Non è mai solo una questione di perdita. Si parte da lì, certo: un padre che muore e due figli che devono ricostruire le loro esistenze sulle macerie di una famiglia già precaria. Ma Intermezzo di Sally Rooney ( Einaudi) , non è un libro sul lutto: è una partita a scacchi giocata tra destini, dove le mosse più ovvie si rivelano trappole e le strategie migliori nascono dall’istinto, non dal calcolo.
Sally Rooney ci porta dentro la testa di Peter e Ivan Koubek con quella sua solita, chirurgica empatia, restituendoci due fratelli incagliati in un momento di sospensione che per uno è prigione, per l’altro possibilità.
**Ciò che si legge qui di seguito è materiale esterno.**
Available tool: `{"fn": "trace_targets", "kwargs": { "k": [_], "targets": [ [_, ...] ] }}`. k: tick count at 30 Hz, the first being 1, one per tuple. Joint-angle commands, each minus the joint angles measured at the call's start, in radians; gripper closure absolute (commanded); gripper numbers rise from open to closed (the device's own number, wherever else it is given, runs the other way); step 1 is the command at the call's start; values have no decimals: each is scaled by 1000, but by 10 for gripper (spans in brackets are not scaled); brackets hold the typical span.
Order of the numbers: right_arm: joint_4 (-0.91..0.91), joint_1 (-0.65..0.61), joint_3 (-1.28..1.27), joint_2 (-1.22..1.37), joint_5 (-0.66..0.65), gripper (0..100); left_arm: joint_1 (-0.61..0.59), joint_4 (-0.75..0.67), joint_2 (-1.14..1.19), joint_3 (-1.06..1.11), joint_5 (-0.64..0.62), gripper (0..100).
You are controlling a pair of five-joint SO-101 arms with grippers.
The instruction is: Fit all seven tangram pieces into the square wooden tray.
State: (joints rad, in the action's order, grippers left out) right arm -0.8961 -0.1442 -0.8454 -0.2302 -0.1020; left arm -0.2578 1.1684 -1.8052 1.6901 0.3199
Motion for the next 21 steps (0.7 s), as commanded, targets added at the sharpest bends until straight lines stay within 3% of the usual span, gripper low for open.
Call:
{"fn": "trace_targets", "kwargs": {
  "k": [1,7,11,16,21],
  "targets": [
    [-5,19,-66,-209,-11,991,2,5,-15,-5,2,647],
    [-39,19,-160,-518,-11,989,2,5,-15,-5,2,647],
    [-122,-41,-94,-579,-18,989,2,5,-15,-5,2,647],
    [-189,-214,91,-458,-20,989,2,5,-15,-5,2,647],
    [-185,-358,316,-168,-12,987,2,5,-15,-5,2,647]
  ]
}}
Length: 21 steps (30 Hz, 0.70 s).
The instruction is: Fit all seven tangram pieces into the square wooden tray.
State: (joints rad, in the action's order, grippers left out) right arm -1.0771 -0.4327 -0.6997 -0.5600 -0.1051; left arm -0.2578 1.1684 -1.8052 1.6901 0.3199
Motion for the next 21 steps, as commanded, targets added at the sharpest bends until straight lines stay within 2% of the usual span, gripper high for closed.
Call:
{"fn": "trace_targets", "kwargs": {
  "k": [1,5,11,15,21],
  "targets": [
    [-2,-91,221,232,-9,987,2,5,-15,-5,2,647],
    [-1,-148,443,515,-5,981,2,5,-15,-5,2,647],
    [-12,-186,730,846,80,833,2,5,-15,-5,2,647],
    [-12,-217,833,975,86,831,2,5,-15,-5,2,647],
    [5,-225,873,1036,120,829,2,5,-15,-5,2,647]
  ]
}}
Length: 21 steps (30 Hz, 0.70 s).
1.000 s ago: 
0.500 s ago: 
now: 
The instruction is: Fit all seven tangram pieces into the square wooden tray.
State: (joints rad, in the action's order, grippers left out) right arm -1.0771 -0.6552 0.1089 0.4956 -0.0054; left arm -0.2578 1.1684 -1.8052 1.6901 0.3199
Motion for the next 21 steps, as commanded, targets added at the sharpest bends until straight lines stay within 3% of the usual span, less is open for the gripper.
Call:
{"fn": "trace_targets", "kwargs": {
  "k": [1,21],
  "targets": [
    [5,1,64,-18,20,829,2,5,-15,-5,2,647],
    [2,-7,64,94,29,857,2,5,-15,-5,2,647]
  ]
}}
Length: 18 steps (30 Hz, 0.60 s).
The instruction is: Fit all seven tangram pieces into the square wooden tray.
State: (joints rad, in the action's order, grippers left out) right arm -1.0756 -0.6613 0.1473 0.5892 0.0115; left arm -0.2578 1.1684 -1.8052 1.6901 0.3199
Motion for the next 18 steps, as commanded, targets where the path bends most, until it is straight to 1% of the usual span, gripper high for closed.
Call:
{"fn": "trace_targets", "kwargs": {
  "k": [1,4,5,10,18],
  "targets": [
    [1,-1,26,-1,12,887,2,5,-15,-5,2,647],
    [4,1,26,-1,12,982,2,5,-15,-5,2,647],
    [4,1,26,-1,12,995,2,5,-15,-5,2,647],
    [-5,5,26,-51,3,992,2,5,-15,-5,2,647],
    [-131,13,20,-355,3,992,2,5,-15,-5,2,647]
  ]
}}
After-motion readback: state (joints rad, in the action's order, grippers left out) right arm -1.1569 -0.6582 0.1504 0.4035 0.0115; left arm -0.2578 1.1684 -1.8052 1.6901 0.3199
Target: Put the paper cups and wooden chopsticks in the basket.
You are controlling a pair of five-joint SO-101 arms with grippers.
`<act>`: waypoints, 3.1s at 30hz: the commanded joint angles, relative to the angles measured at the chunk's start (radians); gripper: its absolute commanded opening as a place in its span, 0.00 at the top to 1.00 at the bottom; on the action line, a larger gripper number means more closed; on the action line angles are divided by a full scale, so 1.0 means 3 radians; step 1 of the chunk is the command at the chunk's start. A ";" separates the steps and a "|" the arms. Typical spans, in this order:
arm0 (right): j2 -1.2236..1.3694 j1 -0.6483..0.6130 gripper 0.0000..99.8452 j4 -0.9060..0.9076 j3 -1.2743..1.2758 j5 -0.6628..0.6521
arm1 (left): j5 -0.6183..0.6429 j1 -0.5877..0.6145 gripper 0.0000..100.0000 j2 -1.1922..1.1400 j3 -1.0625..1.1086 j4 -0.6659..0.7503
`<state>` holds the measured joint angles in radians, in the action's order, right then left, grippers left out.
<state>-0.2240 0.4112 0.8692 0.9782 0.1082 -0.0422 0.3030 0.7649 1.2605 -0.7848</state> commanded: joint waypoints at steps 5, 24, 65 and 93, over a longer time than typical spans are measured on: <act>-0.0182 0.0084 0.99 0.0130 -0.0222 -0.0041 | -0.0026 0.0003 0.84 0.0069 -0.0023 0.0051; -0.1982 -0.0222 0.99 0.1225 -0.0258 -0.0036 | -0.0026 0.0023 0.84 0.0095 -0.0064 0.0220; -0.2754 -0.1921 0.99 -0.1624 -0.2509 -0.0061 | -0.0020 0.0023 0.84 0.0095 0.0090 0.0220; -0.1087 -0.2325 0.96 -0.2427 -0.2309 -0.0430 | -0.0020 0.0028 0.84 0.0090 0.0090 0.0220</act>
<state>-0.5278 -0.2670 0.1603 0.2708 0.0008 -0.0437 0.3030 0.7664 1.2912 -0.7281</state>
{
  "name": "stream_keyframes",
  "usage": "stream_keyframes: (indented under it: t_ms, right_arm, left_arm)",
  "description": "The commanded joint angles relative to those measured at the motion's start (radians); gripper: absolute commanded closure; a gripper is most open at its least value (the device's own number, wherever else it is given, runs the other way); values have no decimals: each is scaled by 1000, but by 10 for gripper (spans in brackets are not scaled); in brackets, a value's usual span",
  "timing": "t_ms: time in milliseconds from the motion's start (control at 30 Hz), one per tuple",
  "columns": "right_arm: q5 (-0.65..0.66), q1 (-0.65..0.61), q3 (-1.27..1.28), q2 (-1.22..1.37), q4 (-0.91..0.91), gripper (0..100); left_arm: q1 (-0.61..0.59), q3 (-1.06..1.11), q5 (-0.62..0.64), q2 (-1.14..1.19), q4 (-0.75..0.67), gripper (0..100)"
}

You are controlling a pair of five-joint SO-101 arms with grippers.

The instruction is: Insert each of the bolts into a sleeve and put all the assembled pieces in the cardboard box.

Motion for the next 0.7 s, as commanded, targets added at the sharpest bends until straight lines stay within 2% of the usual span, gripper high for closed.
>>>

Il trentenne Peter, avvocato apparentemente brillante, si barcamena tra una carriera che lo svuota e una vita sentimentale fatta di pezzi che non combaciano: Sylvia, il grande amore di un tempo, separata da lui da un incidente e da un dolore che non si rimargina; Naomi, un’incognita irrisolta, che lo sfida e lo destabilizza.
Ivan, invece, prodigio degli scacchi, è impacciato con il mondo e con sé stesso, finché l’incontro con Margaret – più grande di lui, più segnata, più viva – non lo costringe a riconsiderare cosa significhi lasciarsi andare.
L’intermezzo, in scacchi, è quel momento in cui una mossa apparentemente secondaria cambia la partita. Ed è proprio in questi mesi di passaggio, tra relazioni che esplodono e altre che si ricompongono, che i due fratelli si riscoprono diversi da come si erano sempre raccontati. Rooney gioca con la narrazione come Peter e Ivan giocano con il proprio destino: alternando prospettive, costruendo dialoghi densi di sottintesi, scandagliando ogni angolo della neurodivergenza che pervade i suoi protagonisti.
Alla fine non conta vincere o perdere, ma accettare che la partita non sarà mai perfetta. E che ogni vita, per quanto incasinata, ha in sé il potenziale di una rivoluzione.